CSU AI Contractor OpenAI Partners with Trump’s Department of War; Sign CFA Petition to not Renew Contract!
On February 28, OpenAI signed a contract with the Department of War (DOW) to deploy its own AI models with the department’s classified network. The deal emerged after the DOW announced it was severing ties with Anthropic, another private AI company, when it refused to remove guardrails around how its AI model Claude would be used.
Anthropic had initially signed a $200 million deal in July 2025 to build AI tools for US national security. However, when the DOW wanted to use AI tools for mass domestic surveillance and the development of autonomous weapons, Anthropic refused.
OpenAI, by contrast, hastily signed an agreement with the DOW, raising serious ethical concerns over their lack of regard for how dangerous their tools could be both domestically and overseas. It also reversed its 2023 policy, which explicitly banned the military from accessing its AI models.
This concerns CFA members because in February 2025, the Chancellor’s Office announced a 17-million-dollar public-private initiative with the privately owned company, OpenAI, to make the CSU the first AI-powered university.
The CSU-Open AI deal was done without faculty consent and jeopardizes the integrity of a university whose mission is, first and foremost, to serve our students.

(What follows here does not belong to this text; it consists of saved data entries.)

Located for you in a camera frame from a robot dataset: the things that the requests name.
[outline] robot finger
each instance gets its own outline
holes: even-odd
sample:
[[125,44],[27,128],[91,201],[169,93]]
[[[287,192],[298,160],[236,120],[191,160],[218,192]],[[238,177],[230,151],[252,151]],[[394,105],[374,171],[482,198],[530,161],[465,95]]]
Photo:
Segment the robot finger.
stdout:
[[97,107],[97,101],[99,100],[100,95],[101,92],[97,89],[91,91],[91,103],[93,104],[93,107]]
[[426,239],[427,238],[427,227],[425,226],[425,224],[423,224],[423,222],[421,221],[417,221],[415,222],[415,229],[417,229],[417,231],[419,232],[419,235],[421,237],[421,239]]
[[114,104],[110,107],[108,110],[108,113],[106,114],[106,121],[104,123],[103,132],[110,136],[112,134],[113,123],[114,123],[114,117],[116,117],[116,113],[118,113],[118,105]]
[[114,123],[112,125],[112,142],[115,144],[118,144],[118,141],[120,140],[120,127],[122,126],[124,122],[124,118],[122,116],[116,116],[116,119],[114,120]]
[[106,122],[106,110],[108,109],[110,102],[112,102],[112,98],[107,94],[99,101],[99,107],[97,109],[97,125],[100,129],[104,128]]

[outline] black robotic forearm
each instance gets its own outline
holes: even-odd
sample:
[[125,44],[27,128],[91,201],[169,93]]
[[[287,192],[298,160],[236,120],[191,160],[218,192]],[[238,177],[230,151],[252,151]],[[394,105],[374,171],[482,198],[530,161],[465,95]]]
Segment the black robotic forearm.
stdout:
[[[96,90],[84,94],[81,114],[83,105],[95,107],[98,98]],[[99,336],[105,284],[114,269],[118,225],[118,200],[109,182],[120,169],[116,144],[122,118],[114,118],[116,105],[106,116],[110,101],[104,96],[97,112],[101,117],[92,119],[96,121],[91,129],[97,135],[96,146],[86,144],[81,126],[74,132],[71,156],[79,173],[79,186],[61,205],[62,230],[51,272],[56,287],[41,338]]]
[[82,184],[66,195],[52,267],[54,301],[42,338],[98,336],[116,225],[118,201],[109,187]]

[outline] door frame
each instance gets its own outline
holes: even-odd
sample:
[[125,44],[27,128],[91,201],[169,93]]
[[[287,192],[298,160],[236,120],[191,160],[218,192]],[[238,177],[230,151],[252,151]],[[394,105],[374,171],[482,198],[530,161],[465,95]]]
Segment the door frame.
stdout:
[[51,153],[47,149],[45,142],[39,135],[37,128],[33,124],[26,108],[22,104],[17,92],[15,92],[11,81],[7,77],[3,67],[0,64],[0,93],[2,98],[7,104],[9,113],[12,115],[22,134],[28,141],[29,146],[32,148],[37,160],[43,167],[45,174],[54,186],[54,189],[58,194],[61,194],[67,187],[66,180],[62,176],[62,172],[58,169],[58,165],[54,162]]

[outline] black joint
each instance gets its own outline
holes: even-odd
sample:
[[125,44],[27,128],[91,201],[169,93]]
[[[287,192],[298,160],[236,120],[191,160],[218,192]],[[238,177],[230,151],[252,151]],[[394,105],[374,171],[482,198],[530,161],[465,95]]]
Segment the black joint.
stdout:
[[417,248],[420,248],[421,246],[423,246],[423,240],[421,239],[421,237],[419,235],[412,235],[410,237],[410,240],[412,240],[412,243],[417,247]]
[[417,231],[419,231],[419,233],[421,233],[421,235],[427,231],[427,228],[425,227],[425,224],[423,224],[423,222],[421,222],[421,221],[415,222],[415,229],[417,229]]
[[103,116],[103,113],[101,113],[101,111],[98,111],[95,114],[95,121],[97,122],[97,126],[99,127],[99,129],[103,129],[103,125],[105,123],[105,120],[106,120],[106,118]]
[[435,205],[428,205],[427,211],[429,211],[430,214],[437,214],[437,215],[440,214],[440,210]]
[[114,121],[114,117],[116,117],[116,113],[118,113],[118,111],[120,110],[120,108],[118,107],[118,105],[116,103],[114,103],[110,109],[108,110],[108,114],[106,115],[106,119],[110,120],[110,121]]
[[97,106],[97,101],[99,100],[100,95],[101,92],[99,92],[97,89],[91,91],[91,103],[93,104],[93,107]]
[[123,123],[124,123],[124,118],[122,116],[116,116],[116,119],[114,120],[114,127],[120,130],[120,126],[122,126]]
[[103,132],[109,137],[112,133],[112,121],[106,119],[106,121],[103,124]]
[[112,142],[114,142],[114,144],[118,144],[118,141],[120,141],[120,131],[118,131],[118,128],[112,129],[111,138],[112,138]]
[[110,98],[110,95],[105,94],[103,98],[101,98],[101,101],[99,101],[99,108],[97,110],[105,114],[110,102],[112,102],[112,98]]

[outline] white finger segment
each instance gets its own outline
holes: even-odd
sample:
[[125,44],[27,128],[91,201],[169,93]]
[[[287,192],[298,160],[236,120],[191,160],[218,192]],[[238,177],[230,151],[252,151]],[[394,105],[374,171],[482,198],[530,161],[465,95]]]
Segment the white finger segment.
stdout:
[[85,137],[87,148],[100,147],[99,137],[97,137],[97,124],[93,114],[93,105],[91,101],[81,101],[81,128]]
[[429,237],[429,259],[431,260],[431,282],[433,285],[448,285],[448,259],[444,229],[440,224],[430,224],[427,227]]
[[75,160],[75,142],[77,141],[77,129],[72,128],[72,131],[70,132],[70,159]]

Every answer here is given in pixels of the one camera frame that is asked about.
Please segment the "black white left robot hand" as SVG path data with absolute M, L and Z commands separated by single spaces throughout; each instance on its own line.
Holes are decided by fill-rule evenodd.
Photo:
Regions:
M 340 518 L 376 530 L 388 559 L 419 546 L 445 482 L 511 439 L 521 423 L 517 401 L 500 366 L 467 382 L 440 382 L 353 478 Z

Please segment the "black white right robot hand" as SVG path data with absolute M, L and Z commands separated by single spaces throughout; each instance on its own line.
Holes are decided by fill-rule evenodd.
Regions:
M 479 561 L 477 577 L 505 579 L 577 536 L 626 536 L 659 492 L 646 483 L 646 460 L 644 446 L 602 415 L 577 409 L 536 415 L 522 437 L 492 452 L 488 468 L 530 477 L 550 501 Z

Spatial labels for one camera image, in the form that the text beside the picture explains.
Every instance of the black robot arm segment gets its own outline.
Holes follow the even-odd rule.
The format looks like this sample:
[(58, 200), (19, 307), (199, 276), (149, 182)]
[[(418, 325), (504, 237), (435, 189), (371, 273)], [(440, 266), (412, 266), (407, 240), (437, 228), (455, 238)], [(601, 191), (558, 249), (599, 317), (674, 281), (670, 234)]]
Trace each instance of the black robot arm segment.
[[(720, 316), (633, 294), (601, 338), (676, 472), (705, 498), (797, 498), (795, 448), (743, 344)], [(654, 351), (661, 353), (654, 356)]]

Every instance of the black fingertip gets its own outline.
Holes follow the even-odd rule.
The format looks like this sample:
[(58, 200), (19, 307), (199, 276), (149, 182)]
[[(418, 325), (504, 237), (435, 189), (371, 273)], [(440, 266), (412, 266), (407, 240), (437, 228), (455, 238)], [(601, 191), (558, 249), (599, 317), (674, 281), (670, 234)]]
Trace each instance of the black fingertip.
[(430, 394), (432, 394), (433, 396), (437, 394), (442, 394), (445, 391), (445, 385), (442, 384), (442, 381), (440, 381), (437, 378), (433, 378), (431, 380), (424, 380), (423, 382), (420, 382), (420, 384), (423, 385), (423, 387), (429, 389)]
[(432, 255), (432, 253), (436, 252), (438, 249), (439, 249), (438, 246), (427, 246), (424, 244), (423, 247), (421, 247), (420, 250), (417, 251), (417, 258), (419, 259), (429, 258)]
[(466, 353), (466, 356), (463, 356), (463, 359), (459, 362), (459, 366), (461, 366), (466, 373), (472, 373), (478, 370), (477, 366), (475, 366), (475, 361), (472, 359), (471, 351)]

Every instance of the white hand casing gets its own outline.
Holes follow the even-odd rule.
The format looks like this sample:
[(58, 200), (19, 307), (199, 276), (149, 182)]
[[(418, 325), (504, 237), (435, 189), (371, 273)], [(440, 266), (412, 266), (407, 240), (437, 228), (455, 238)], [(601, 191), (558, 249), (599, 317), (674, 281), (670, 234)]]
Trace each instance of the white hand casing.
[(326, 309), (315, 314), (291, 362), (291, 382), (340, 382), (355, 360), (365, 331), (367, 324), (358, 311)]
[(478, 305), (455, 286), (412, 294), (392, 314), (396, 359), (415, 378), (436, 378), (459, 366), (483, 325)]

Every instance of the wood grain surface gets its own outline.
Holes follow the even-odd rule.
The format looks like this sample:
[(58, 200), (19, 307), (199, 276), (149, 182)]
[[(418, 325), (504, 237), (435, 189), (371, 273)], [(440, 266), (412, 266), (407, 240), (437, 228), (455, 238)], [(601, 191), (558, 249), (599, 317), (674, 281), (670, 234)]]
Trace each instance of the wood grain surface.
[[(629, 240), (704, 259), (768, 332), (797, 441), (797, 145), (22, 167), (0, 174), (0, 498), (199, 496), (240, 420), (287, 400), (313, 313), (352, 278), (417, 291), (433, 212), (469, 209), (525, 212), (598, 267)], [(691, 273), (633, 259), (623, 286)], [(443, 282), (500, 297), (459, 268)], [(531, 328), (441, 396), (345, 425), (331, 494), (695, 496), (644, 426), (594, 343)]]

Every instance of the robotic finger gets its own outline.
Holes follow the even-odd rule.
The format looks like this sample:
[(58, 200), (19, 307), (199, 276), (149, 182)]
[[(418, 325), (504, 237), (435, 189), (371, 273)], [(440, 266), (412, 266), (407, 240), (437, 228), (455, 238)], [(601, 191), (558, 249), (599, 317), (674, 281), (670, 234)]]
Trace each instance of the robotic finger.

Chancellor García’s deal with OpenAI represents a very risky and menacing incursion of private companies’ interests into CSU infrastructure and workforce development goals. The same company willing to partner with a federal government that has been directly responsible for exacerbating the systemic violence against Black and brown communities, LGBTQIA+ people, women, and persons with disabilities, now has its hands steeped in our students’ education, and likely for the worse.
OpenAI’s eagerness to sign a contract with the DOW demonstrates its priorities: profit over safety and human welfare. It is no less likely to prioritize profit over students and treat them solely as a training ground to enhance and refine its AI programs.
To make matters worse, the Chancellor’s Office has been complicit in AI perpetuating harmful stereotypes, including racial and gender biases, through their failure to mention—in the slightest—these well-documented concerns. There has been no transparency or accountability in their AI-initiative.
In its Ethical and Responsible Use Guide for AI Integration document, CSU management fails to address any of these issues, essentially ignoring the realities of our students, many of whom come from underrepresented and underserved backgrounds.
In March 2025, CFA filed an unfair practice charge against the Chancellor’s Office for refusing to meet and confer over how the AI initiative would impact faculty.
In September 2025, Elaine Bernal, CFA Associate Vice President of Lecturers, South, and CSU Long Beach lecturer, gave their testimony regarding the threats that AI poses to our education system, data privacy, intellectual property, academic freedom, and environment sustainability.
“Let us be clear about bias,” said Bernal. “AI does not just make random errors; it reproduces structural racism. As scholar Ruha Benjamin reminds us in Race After Technology, these systems are not neutral. They encode inequality, including anti-Blackness, into their design. CSU’s students, Black, Indigenous, Latinx, immigrant, queer, trans, first-gen, disabled, should not be handed tools that reinforce the discrimination they already face in society. As a queer Filipino faculty member, I know these inequities personally.”
In response to these concerns, the CFA Bargaining Team has also proposed a stand-alone article in our Collective Bargaining Agreement on AI that centers on guardrails around the use of AI and protections for faculty.
As for legislative policy, we are sponsoring Senate Bill 928, which aims to protect CSU employees from the encroachment of artificial intelligence.
We remind you to sign this petition urging Chancellor García not to renew the CSU’s contract with OpenAI and to use the money to protect jobs at CSU campuses.
Our members will continue their work to ensure that students receive an education free from corporate interests, motivated entirely by profit, that have no real stake in the teaching or learning outcomes in the CSU.